[Records from a data source]
>>>

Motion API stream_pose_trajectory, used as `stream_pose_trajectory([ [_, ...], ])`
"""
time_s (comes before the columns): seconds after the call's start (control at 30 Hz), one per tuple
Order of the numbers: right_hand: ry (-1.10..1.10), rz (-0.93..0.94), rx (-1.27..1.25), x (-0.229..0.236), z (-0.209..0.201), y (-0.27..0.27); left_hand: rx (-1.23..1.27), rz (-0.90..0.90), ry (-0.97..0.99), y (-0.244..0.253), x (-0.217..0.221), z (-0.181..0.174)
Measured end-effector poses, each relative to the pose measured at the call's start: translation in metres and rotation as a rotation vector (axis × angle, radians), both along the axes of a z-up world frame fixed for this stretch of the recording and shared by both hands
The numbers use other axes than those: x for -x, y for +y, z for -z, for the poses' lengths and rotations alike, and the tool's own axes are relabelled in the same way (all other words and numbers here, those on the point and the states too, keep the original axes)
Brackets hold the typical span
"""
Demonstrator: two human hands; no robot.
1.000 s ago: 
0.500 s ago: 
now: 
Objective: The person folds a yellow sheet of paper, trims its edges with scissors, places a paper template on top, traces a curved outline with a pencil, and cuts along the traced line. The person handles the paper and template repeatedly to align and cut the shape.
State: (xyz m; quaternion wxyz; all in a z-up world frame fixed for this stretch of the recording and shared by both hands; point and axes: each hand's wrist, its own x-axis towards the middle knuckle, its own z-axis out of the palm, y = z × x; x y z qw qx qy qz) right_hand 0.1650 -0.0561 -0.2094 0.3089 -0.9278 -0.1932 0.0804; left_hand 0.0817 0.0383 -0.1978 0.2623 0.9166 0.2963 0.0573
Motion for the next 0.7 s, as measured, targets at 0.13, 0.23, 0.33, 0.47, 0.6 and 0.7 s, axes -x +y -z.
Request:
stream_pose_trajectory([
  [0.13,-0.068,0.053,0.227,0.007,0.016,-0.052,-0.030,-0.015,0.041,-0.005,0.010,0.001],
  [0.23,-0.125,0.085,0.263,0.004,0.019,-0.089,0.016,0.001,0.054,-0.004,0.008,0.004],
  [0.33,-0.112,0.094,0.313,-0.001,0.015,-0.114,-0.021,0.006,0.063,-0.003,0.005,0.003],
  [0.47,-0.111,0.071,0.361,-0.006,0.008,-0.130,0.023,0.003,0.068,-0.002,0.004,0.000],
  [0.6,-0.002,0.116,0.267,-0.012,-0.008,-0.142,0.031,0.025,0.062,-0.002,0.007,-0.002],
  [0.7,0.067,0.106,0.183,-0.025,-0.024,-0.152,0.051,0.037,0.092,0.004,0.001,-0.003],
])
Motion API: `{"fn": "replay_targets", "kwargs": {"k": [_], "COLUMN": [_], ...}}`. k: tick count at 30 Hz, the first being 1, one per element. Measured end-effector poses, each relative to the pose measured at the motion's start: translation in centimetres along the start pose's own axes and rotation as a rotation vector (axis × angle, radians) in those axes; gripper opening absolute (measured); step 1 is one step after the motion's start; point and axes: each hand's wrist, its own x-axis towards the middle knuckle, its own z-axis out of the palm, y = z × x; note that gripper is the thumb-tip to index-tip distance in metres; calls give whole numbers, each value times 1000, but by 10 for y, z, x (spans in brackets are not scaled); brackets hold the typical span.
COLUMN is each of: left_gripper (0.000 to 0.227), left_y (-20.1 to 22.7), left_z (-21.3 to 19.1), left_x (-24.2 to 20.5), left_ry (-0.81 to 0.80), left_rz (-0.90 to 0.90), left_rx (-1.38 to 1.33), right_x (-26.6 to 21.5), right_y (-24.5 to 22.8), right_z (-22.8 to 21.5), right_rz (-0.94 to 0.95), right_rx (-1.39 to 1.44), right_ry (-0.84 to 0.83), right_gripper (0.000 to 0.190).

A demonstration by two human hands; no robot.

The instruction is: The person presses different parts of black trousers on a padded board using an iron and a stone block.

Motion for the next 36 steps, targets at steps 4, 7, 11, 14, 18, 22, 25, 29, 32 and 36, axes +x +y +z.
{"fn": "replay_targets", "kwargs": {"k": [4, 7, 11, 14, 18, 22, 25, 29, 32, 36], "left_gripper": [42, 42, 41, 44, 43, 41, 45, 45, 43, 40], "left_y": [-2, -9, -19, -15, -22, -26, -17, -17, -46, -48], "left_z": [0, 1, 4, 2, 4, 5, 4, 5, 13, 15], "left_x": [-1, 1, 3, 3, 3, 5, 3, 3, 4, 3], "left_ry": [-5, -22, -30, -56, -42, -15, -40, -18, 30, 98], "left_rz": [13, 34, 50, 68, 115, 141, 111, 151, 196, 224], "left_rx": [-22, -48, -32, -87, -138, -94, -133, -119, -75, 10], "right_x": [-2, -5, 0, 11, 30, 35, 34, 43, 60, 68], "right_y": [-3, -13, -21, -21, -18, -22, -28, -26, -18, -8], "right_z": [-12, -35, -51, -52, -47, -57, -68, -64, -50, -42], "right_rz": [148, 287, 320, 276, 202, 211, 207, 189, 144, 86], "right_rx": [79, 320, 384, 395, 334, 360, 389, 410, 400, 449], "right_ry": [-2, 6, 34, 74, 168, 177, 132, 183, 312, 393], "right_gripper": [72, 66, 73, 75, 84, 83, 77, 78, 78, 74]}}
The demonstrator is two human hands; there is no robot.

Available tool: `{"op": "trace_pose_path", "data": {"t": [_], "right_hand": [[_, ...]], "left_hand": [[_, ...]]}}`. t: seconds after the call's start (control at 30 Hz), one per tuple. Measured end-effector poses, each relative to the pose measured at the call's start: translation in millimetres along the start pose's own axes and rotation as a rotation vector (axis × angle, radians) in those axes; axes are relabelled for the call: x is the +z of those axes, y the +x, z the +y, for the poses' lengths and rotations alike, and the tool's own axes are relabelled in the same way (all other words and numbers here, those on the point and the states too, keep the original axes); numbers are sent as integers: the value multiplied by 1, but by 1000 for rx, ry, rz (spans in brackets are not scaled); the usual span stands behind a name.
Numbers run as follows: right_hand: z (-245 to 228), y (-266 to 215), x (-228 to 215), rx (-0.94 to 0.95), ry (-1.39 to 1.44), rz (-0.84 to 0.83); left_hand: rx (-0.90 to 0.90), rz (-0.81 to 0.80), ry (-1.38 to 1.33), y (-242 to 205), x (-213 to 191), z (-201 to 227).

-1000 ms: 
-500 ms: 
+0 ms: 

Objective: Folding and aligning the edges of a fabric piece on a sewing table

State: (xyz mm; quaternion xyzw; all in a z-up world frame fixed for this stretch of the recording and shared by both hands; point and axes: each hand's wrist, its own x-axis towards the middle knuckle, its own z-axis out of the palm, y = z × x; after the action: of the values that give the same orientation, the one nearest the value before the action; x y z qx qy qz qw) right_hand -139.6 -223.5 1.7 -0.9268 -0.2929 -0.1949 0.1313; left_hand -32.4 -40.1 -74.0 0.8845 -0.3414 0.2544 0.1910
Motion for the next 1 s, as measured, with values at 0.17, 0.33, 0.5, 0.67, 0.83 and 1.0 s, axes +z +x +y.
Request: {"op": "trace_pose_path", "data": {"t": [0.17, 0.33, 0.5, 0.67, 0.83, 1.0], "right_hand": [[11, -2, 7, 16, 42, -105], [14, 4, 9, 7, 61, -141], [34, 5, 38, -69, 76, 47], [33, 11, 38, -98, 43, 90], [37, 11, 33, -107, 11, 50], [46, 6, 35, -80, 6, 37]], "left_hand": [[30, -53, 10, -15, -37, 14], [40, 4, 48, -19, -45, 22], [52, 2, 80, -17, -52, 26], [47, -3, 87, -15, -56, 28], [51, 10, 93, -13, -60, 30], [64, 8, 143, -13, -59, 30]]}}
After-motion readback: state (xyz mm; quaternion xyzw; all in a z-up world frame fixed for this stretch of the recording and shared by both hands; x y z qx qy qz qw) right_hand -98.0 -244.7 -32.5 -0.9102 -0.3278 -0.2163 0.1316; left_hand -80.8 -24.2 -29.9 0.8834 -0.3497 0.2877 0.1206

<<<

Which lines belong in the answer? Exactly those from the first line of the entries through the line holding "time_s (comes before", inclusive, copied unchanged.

Motion API stream_pose_trajectory, used as `stream_pose_trajectory([ [_, ...], ])`
"""
time_s (comes before the columns): seconds after the call's start (control at 30 Hz), one per tuple

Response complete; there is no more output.